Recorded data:
* * *

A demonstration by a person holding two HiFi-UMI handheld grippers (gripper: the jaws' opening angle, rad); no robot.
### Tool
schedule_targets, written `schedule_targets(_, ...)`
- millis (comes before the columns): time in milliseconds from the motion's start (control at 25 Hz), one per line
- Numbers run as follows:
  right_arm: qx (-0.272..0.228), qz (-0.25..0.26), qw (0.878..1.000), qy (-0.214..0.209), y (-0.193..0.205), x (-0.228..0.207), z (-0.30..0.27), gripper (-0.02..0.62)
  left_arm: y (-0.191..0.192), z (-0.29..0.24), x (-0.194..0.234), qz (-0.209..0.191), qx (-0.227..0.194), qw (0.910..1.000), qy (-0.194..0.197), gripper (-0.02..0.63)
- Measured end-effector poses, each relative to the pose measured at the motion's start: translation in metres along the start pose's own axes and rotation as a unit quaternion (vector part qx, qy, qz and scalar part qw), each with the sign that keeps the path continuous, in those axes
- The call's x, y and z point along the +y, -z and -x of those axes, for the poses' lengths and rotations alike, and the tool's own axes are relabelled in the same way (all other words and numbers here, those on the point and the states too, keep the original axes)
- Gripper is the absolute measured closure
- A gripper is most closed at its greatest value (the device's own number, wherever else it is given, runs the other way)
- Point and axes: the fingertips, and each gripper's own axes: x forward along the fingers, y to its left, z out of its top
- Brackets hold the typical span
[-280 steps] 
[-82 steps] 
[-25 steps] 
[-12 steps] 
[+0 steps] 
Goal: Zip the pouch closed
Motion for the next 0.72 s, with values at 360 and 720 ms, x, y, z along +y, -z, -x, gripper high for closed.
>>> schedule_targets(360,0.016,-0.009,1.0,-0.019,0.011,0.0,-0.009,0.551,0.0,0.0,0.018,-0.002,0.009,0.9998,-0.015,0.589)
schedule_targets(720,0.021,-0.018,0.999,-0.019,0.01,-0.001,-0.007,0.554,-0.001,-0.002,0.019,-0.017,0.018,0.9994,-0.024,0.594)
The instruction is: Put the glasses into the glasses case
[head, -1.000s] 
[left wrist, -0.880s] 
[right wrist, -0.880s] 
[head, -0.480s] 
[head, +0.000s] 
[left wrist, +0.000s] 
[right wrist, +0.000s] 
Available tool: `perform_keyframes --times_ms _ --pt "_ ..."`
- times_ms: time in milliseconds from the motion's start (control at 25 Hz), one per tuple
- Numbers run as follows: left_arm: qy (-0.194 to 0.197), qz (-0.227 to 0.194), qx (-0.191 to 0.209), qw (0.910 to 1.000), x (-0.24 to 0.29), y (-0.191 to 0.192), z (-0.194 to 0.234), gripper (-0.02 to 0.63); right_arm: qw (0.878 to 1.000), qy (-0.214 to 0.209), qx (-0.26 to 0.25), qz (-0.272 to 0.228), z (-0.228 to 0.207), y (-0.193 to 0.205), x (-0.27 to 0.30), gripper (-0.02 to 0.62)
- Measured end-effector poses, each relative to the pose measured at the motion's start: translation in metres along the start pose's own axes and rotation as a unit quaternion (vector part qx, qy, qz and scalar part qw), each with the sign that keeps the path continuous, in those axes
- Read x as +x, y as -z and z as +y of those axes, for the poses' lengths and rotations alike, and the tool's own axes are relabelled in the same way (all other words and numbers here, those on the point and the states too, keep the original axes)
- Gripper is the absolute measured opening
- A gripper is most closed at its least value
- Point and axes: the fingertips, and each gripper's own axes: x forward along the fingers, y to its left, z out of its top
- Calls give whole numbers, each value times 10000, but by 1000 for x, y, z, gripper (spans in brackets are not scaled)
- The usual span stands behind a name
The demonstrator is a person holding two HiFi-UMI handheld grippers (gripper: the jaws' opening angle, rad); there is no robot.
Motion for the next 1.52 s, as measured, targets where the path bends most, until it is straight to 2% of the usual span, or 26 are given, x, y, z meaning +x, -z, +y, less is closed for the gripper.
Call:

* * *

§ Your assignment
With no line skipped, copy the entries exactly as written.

§ Finished exercise
A demonstration by a person holding two HiFi-UMI handheld grippers (gripper: the jaws' opening angle, rad); no robot.
### Tool
schedule_targets, written `schedule_targets(_, ...)`
- millis (comes before the columns): time in milliseconds from the motion's start (control at 25 Hz), one per line
- Numbers run as follows:
  right_arm: qx (-0.272..0.228), qz (-0.25..0.26), qw (0.878..1.000), qy (-0.214..0.209), y (-0.193..0.205), x (-0.228..0.207), z (-0.30..0.27), gripper (-0.02..0.62)
  left_arm: y (-0.191..0.192), z (-0.29..0.24), x (-0.194..0.234), qz (-0.209..0.191), qx (-0.227..0.194), qw (0.910..1.000), qy (-0.194..0.197), gripper (-0.02..0.63)
- Measured end-effector poses, each relative to the pose measured at the motion's start: translation in metres along the start pose's own axes and rotation as a unit quaternion (vector part qx, qy, qz and scalar part qw), each with the sign that keeps the path continuous, in those axes
- The call's x, y and z point along the +y, -z and -x of those axes, for the poses' lengths and rotations alike, and the tool's own axes are relabelled in the same way (all other words and numbers here, those on the point and the states too, keep the original axes)
- Gripper is the absolute measured closure
- A gripper is most closed at its greatest value (the device's own number, wherever else it is given, runs the other way)
- Point and axes: the fingertips, and each gripper's own axes: x forward along the fingers, y to its left, z out of its top
- Brackets hold the typical span
[-280 steps] 
[-82 steps] 
[-25 steps] 
[-12 steps] 
[+0 steps] 
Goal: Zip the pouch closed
Motion for the next 0.72 s, with values at 360 and 720 ms, x, y, z along +y, -z, -x, gripper high for closed.
>>> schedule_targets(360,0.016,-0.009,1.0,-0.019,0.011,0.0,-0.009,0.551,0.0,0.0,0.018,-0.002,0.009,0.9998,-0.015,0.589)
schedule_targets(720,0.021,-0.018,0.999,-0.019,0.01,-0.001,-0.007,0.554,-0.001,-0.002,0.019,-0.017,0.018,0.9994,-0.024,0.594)
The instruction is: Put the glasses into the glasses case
[head, -1.000s] 
[left wrist, -0.880s] 
[right wrist, -0.880s] 
[head, -0.480s] 
[head, +0.000s] 
[left wrist, +0.000s] 
[right wrist, +0.000s] 
Available tool: `perform_keyframes --times_ms _ --pt "_ ..."`
- times_ms: time in milliseconds from the motion's start (control at 25 Hz), one per tuple
- Numbers run as follows: left_arm: qy (-0.194 to 0.197), qz (-0.227 to 0.194), qx (-0.191 to 0.209), qw (0.910 to 1.000), x (-0.24 to 0.29), y (-0.191 to 0.192), z (-0.194 to 0.234), gripper (-0.02 to 0.63); right_arm: qw (0.878 to 1.000), qy (-0.214 to 0.209), qx (-0.26 to 0.25), qz (-0.272 to 0.228), z (-0.228 to 0.207), y (-0.193 to 0.205), x (-0.27 to 0.30), gripper (-0.02 to 0.62)
- Measured end-effector poses, each relative to the pose measured at the motion's start: translation in metres along the start pose's own axes and rotation as a unit quaternion (vector part qx, qy, qz and scalar part qw), each with the sign that keeps the path continuous, in those axes
- Read x as +x, y as -z and z as +y of those axes, for the poses' lengths and rotations alike, and the tool's own axes are relabelled in the same way (all other words and numbers here, those on the point and the states too, keep the original axes)
- Gripper is the absolute measured opening
- A gripper is most closed at its least value
- Point and axes: the fingertips, and each gripper's own axes: x forward along the fingers, y to its left, z out of its top
- Calls give whole numbers, each value times 10000, but by 1000 for x, y, z, gripper (spans in brackets are not scaled)
- The usual span stands behind a name
The demonstrator is a person holding two HiFi-UMI handheld grippers (gripper: the jaws' opening angle, rad); there is no robot.
Motion for the next 1.52 s, as measured, targets where the path bends most, until it is straight to 2% of the usual span, or 26 are given, x, y, z meaning +x, -z, +y, less is closed for the gripper.
Call:

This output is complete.